According to one advantageous embodiment, the invention relates to:
-Marker PGIol amplified with primers PGIolU and PGIolL:
(PGIolU: 5 ′ TCATTTGATTGTTGCGCCTG3 ′;
PGIolL: 5 'TGTACATCAGACCCGGGTAGAAAA 3')
-Marker PGIint amplified with primers PGIintU and PGIintL:
(PGIintU: 5′CAGCACTAATTCTGCGGTATG3 ′;
PGIintL: 5'CAATAACCCTAAAAGCACCTG3 ')
-Marker PGIUNT amplified with primers PGIolU and PGIintL:
(PGIolU: 5 ′ TCATTTGATTGTTGCGCCTG3 ′;
PGIintL: 5'CAATAACCCTAAAAGCACCTG3 ')
-Marker BolJon amplified using primers BolJonU and BolJonL:
(BolJonU: 5′GATCCGATTCTTCTCCTGTTG3 ′;
BolJonL: 5'GCTCACTCCTCCAAATCACTCT3 ')
-Marker CP418 amplified using primers SG129U and pCP418L:
(SG129U: cf Giancola et al, 2003 Theo Appl. Genet. (In press)
pCP418L: 5 ′ AATTTCTCCATCACAAGGACC3 ′)

  Another object of the present invention relates to PGIol, PGIUNT, PGIint, BolJon and CP418 markers, the sequences of which are as follows.

  PGIol R2000 marker:

  PGIUNT R2000 marker:

  PGIint R2000 marker:

  BolJon R2000 marker:

  CP418L R2000 marker:

  In the accompanying drawings, the following abbreviations are used:

  FIG. 1 shows gamma irradiation and creation of F2.

  FIG. 2 shows the fruiting of R211 and R2000.

  FIG. 3 shows the number of seeds per pod of various lines.

FIG. 4 shows the position of the PGIol primer in the segment of the PGI sequence according to the database.

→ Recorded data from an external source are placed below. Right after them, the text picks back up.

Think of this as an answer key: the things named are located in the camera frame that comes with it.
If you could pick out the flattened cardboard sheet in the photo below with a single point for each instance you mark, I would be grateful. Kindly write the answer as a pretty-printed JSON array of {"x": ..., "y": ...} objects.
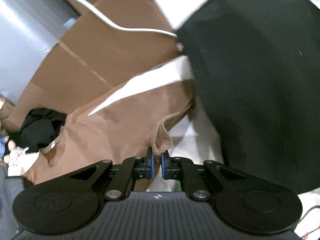
[{"x": 112, "y": 50}]

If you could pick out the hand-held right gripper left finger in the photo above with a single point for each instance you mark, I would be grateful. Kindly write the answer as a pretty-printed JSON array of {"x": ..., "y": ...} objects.
[{"x": 150, "y": 163}]

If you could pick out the black folded clothes stack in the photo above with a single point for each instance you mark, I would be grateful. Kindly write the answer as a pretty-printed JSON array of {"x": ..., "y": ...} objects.
[{"x": 250, "y": 80}]

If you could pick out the teddy bear in floral dress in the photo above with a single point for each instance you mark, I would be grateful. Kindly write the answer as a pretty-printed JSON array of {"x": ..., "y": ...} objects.
[{"x": 16, "y": 155}]

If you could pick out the black garment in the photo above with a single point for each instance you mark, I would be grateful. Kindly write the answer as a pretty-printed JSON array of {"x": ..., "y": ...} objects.
[{"x": 40, "y": 127}]

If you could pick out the brown t-shirt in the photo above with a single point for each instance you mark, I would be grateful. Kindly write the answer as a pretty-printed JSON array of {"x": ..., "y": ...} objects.
[{"x": 112, "y": 130}]

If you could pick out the cream bear print bed sheet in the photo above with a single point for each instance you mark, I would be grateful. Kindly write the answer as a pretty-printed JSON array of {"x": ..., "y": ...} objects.
[{"x": 200, "y": 142}]

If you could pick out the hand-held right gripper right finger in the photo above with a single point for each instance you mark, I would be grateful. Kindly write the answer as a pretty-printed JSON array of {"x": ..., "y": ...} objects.
[{"x": 163, "y": 165}]

In this figure,
PGIol: -Primer PGIolU (the name in SGAP is BnPGIch1U)
-Primer PGIolL (the name in SGAP is BnPGIch1L)
PGIint: -Primer PGIintU
-Primer PGIintL (this is not included in the sequence)

  FIG. 5 shows an electrophoresis gel of the PCR marker PGI-2 gene (PGIol) and the PCR marker SG34 close to Rfo.

  FIG. 6 shows the Pgi-2 segment of DNA amplified by PCR using the PGIol primer.

FIG. 7 shows the digestion of the PCR product PGIol by Msel.
In this figure,
Sam and Darm have a 75 bp band.
Drak, R211. DK and R2000 show a 70 bp band (15% acrylamide).
8 is similar to Samourai (75 bp); by mixing with Drakkar (70 bp), two bands were visualized.

FIG. 8 shows an electrophoresis agarose gel of PGIUNT marker.
In this figure,
The PGIUNT band (about 980 bp) is present in cabbage, turnip Asko varieties (B. rapa cv Asko), maintenance and recovery lines, but not in 'R211'.
There is no amplification in radish and Arabidopsis.
Only one band was amplified in various Brassica genotypes. The band sizes are similar, but the sequences are different.

FIG. 9 shows an electrophoresis gel of PGIint PCR marker.
In this figure, the PGIint of the radish system 7 is approximately 950 bp. This band is the same as the recovery lines RRH1 and R113. This is not seen with R211. Moreover, it is not seen also in R2000. However, the size of the PGIint band is about the same at about 870 bp in various Brassica species, but the sequence is different.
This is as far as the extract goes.